La planque
23.10.16
Elle le pensait dans sa chambre en train de ruminer la punition qu’elle venait de lui infliger. Mais Jimmy a fait mine de monter les escaliers, usant de sa ruse favorite : grimper les marches à moitié, jusqu’au point où il disparaît de la vue de quiconque se trouve dans le salon et attendre que sa mère bouge, qu’elle sorte de la pièce pour en rejoindre une autre et, quand la place est libre, retirer ses chaussures pour masquer le bruit de ses pas, redescendre tel un sioux, le corps courbé vers l’avant et sur la pointe des pieds, puis se faufiler derrière le canapé.
Il a attendu là, la respiration courte, recroquevillé entre le dos du sofa en velours côtelé et le chauffage mural qui lui rougissait les joues. Il a attendu une longue demi-heure, à étrangler des accès de toux au fond de sa gorge, à mastiquer l’angoisse dans son ventre, à ronger quelques ongles jusqu’à la peau et ravaler en silence de la salive grasse qui lui coulait à grands flots dans la bouche. Il a élimé le temps, conscient de la prise de risque mais certain de son bon droit ; celui de sortir de la maison pour aller la rejoindre, rassuré par les battements de son cœur qui s’accéléraient lorsqu’il songeait à elle, à sa moue désarmante, à sa natte blonde qui lui chatouillait le nez, à son odeur de champ de blé et à son rire musical. Il a patienté avec un bonheur grandissant, une adrénaline qui aiguisait ses zygomatiques et un désir qui lui piquait l’entrejambe jusqu’au moment où sa mère, frôlant le canapé, est passée devant lui sans l’apercevoir, s’est rendue dans la cuisine et s’est saisie de la bouteille vide qui traînait sur la table. C’était maintenant, il était prêt. Il a déplié ses jambes qui s’étaient engourdies, a regardé autour de lui pour réviser le chemin qu’il allait prendre pour se sauver : la porte du salon, le corridor, un saut de puce pour attraper son sweat-shirt à capuche qui l’attendait sur la patère, la porte de sortie, deux tours rapides des clés qui sont toujours dans la serrure, la rue qui allait le libérer et enfin le chemin caillouteux pour monter au lieu du rendez-vous, le terrain d’herbes rases qui surplombe le pâté de maisons.

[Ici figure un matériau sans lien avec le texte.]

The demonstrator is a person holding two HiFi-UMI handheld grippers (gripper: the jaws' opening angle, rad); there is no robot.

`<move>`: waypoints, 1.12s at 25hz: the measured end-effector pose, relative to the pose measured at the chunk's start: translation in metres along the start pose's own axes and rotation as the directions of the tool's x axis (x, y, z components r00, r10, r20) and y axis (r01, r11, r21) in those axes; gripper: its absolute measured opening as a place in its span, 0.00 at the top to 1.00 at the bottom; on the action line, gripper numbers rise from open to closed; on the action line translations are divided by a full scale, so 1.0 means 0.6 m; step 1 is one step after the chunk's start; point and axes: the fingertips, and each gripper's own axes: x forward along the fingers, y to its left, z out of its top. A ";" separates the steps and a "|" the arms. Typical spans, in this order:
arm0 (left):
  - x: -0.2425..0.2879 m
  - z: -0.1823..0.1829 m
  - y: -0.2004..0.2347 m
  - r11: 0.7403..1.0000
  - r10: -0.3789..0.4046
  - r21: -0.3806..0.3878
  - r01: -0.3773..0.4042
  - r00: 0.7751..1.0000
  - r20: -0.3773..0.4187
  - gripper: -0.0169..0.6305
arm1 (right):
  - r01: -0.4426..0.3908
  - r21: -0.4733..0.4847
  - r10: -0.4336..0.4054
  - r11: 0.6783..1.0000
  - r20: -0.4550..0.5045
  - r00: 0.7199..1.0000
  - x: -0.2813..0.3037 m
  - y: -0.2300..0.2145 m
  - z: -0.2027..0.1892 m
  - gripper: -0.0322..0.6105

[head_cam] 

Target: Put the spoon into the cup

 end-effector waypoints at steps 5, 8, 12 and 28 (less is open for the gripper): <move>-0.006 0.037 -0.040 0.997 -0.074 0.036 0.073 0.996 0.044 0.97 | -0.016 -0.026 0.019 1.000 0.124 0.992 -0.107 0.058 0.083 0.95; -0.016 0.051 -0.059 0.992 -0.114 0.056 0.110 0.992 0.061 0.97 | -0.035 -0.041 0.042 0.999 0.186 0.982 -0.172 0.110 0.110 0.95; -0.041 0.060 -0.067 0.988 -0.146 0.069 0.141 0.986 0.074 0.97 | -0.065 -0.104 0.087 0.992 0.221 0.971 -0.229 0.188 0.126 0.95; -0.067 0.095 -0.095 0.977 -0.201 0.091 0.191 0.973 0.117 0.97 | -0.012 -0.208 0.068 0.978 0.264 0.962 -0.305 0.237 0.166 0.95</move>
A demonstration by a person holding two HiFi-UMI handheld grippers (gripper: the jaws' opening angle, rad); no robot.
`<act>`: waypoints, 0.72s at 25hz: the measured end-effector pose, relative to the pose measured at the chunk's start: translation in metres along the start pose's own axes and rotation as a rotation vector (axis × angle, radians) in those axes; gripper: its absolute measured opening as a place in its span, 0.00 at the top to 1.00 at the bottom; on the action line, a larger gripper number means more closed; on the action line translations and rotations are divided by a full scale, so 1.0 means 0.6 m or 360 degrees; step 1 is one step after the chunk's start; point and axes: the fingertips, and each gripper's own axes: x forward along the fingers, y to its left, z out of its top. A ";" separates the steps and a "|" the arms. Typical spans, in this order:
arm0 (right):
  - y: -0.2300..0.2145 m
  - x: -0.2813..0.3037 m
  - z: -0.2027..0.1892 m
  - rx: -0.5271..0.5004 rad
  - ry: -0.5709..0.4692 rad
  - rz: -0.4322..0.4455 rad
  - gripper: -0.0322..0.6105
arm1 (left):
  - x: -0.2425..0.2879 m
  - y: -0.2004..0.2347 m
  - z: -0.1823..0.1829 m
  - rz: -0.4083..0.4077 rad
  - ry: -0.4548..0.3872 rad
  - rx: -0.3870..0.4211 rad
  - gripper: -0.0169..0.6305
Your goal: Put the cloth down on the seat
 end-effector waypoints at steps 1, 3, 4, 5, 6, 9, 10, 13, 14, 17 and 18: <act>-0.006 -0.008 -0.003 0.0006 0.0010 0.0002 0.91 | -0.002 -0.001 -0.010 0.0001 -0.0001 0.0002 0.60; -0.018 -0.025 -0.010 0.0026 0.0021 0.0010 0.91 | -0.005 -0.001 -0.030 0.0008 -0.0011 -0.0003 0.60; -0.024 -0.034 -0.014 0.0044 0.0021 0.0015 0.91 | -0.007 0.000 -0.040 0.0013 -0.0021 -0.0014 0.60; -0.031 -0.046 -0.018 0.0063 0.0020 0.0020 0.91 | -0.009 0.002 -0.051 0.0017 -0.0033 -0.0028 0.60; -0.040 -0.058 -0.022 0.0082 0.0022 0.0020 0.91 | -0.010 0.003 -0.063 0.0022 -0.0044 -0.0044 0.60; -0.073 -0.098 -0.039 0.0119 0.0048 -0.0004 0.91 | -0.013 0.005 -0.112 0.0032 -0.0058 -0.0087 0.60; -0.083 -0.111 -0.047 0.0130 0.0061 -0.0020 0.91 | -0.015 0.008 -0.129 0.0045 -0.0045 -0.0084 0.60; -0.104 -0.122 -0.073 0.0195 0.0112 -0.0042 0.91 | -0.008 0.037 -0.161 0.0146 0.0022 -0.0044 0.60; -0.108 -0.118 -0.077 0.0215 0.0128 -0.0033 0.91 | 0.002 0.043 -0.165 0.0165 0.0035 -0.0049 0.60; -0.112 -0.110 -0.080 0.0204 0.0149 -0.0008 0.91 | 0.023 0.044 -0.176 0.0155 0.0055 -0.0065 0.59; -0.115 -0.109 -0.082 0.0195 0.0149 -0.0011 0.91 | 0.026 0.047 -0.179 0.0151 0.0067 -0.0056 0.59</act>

Sa mère est descendue à la cave pour remplir la bouteille de vin de son père. C’était une de ses tâches quotidiennes. Il ne fallait pas que le père rentre sans qu’il trouve la bouteille à nouveau remplie pour son repas. Jimmy a attendu encore un peu, le temps de discerner, remontant l’escalier comme un sauf-conduit, le son qu’il connaît bien des claquements de pas sur la dalle de ciment de la cave. Un bruit de castagnettes qui le faisait rire lorsqu’il était minot et que sa mère, toujours chaussée d’escarpins à hauts talons, prenait un malin plaisir à accentuer en dansant comme une Sévillane. Il a patienté encore quelques minutes et lorsqu’il a entendu le gloussement du vin s’échapper de la barrique puis le vieux rouge tannique couler dans la bouteille, il est sorti de sa cachette comme un diable de sa boîte.
Il a couru et rapidement, s’est retrouvé face à elle près de l’arbre qu’ils affectionnaient tous les deux. Elle attendait, depuis longtemps. Trop longtemps, lui dit-elle. Désormais, il faut que je rentre, rajouta-t-elle le regard grave en balayant de son pied quelques graviers. Les mêmes que Jimmy sentait monter de son ventre le long de sa gorge sèche.